▸ **REQUIREMENT**: Word for word, restate each entry in the listing below.

▸ **PROVIDED MATERIAL**:
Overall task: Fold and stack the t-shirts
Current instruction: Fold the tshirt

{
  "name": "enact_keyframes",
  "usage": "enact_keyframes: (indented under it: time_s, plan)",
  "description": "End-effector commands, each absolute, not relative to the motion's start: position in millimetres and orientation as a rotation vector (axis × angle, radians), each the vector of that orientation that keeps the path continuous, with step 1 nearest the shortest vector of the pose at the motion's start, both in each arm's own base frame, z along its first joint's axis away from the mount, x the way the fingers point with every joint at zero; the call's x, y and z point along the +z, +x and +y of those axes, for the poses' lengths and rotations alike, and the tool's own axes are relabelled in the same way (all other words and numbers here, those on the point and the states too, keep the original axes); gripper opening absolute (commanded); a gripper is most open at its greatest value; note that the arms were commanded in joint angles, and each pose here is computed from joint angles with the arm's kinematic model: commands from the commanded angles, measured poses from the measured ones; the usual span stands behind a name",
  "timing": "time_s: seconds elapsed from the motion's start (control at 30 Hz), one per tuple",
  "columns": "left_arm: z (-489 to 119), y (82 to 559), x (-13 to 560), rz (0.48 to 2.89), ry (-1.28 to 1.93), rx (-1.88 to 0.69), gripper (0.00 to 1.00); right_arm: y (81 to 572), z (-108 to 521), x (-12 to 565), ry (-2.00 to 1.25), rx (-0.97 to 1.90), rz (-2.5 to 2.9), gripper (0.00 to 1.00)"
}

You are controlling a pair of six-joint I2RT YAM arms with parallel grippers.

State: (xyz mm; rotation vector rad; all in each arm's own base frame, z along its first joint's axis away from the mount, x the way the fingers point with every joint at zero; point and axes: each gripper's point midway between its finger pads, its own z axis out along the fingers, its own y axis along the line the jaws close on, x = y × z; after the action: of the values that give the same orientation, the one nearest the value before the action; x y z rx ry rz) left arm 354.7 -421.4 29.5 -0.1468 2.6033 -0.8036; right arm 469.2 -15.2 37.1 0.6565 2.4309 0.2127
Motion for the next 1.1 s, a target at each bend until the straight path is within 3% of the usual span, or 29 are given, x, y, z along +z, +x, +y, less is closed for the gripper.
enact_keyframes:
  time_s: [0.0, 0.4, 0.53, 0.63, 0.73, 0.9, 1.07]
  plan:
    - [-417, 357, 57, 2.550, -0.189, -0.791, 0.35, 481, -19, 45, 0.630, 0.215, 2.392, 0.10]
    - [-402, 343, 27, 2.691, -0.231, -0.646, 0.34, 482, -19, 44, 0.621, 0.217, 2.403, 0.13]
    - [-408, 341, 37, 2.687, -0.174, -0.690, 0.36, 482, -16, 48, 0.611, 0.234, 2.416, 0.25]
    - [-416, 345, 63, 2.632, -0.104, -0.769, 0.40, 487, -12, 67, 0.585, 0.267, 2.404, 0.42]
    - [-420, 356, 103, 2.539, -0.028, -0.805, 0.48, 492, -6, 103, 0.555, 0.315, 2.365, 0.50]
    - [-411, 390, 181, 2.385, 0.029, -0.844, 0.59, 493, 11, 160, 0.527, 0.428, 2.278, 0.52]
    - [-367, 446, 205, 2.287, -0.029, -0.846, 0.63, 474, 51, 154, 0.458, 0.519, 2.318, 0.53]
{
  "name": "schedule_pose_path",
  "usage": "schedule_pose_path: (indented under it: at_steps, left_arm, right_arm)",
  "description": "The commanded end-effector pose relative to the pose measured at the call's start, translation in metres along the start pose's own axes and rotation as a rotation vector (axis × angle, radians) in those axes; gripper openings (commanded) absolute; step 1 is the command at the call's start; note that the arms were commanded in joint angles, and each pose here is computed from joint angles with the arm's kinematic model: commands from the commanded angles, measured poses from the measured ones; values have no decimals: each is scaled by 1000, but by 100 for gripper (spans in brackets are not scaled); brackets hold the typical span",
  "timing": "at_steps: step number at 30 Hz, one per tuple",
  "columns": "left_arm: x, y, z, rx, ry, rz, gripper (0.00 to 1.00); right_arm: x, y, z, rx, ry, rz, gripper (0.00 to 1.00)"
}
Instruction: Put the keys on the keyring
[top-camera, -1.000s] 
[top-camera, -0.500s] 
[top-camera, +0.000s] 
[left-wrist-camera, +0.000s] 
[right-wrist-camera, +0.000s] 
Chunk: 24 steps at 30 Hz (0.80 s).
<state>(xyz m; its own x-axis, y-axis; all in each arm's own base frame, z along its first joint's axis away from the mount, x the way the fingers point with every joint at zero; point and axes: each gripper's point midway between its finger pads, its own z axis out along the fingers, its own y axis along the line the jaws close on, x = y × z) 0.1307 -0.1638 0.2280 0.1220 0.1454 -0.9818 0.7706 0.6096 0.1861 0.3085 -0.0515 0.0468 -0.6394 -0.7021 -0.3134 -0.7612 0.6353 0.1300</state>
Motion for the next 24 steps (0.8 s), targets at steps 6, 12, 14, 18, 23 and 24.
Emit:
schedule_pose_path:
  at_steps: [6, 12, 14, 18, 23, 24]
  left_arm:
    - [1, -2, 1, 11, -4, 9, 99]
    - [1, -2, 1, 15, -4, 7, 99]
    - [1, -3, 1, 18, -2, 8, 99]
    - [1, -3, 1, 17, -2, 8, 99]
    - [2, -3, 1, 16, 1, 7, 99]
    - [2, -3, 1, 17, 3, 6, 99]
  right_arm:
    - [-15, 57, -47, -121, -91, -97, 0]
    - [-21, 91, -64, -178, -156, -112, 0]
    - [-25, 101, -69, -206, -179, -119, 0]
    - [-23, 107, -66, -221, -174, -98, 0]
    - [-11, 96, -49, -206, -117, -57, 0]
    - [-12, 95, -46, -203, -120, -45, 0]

▸ **TASK RESULT**:
Overall task: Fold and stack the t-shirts
Current instruction: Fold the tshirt

{
  "name": "enact_keyframes",
  "usage": "enact_keyframes: (indented under it: time_s, plan)",
  "description": "End-effector commands, each absolute, not relative to the motion's start: position in millimetres and orientation as a rotation vector (axis × angle, radians), each the vector of that orientation that keeps the path continuous, with step 1 nearest the shortest vector of the pose at the motion's start, both in each arm's own base frame, z along its first joint's axis away from the mount, x the way the fingers point with every joint at zero; the call's x, y and z point along the +z, +x and +y of those axes, for the poses' lengths and rotations alike, and the tool's own axes are relabelled in the same way (all other words and numbers here, those on the point and the states too, keep the original axes); gripper opening absolute (commanded); a gripper is most open at its greatest value; note that the arms were commanded in joint angles, and each pose here is computed from joint angles with the arm's kinematic model: commands from the commanded angles, measured poses from the measured ones; the usual span stands behind a name",
  "timing": "time_s: seconds elapsed from the motion's start (control at 30 Hz), one per tuple",
  "columns": "left_arm: z (-489 to 119), y (82 to 559), x (-13 to 560), rz (0.48 to 2.89), ry (-1.28 to 1.93), rx (-1.88 to 0.69), gripper (0.00 to 1.00); right_arm: y (81 to 572), z (-108 to 521), x (-12 to 565), ry (-2.00 to 1.25), rx (-0.97 to 1.90), rz (-2.5 to 2.9), gripper (0.00 to 1.00)"
}

You are controlling a pair of six-joint I2RT YAM arms with parallel grippers.

State: (xyz mm; rotation vector rad; all in each arm's own base frame, z along its first joint's axis away from the mount, x the way the fingers point with every joint at zero; point and axes: each gripper's point midway between its finger pads, its own z axis out along the fingers, its own y axis along the line the jaws close on, x = y × z; after the action: of the values that give the same orientation, the one nearest the value before the action; x y z rx ry rz) left arm 354.7 -421.4 29.5 -0.1468 2.6033 -0.8036; right arm 469.2 -15.2 37.1 0.6565 2.4309 0.2127
Motion for the next 1.1 s, a target at each bend until the straight path is within 3% of the usual span, or 29 are given, x, y, z along +z, +x, +y, less is closed for the gripper.
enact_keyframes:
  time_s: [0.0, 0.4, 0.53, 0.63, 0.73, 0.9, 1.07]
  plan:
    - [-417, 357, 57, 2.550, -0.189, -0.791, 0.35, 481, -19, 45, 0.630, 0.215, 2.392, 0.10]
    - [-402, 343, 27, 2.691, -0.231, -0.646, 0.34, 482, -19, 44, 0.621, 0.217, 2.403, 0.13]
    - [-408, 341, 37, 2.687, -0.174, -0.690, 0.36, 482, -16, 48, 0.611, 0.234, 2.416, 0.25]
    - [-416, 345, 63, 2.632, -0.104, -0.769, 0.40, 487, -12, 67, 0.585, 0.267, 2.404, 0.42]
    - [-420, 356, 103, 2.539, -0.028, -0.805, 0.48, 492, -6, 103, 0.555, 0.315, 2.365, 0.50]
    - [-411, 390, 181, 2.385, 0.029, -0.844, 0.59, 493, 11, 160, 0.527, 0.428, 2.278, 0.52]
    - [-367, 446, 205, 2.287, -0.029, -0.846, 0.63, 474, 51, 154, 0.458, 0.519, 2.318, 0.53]
{
  "name": "schedule_pose_path",
  "usage": "schedule_pose_path: (indented under it: at_steps, left_arm, right_arm)",
  "description": "The commanded end-effector pose relative to the pose measured at the call's start, translation in metres along the start pose's own axes and rotation as a rotation vector (axis × angle, radians) in those axes; gripper openings (commanded) absolute; step 1 is the command at the call's start; note that the arms were commanded in joint angles, and each pose here is computed from joint angles with the arm's kinematic model: commands from the commanded angles, measured poses from the measured ones; values have no decimals: each is scaled by 1000, but by 100 for gripper (spans in brackets are not scaled); brackets hold the typical span",
  "timing": "at_steps: step number at 30 Hz, one per tuple",
  "columns": "left_arm: x, y, z, rx, ry, rz, gripper (0.00 to 1.00); right_arm: x, y, z, rx, ry, rz, gripper (0.00 to 1.00)"
}
Instruction: Put the keys on the keyring
[top-camera, -1.000s] 
[top-camera, -0.500s] 
[top-camera, +0.000s] 
[left-wrist-camera, +0.000s] 
[right-wrist-camera, +0.000s] 
Chunk: 24 steps at 30 Hz (0.80 s).
<state>(xyz m; its own x-axis, y-axis; all in each arm's own base frame, z along its first joint's axis away from the mount, x the way the fingers point with every joint at zero; point and axes: each gripper's point midway between its finger pads, its own z axis out along the fingers, its own y axis along the line the jaws close on, x = y × z) 0.1307 -0.1638 0.2280 0.1220 0.1454 -0.9818 0.7706 0.6096 0.1861 0.3085 -0.0515 0.0468 -0.6394 -0.7021 -0.3134 -0.7612 0.6353 0.1300</state>
Motion for the next 24 steps (0.8 s), targets at steps 6, 12, 14, 18, 23 and 24.
Emit:
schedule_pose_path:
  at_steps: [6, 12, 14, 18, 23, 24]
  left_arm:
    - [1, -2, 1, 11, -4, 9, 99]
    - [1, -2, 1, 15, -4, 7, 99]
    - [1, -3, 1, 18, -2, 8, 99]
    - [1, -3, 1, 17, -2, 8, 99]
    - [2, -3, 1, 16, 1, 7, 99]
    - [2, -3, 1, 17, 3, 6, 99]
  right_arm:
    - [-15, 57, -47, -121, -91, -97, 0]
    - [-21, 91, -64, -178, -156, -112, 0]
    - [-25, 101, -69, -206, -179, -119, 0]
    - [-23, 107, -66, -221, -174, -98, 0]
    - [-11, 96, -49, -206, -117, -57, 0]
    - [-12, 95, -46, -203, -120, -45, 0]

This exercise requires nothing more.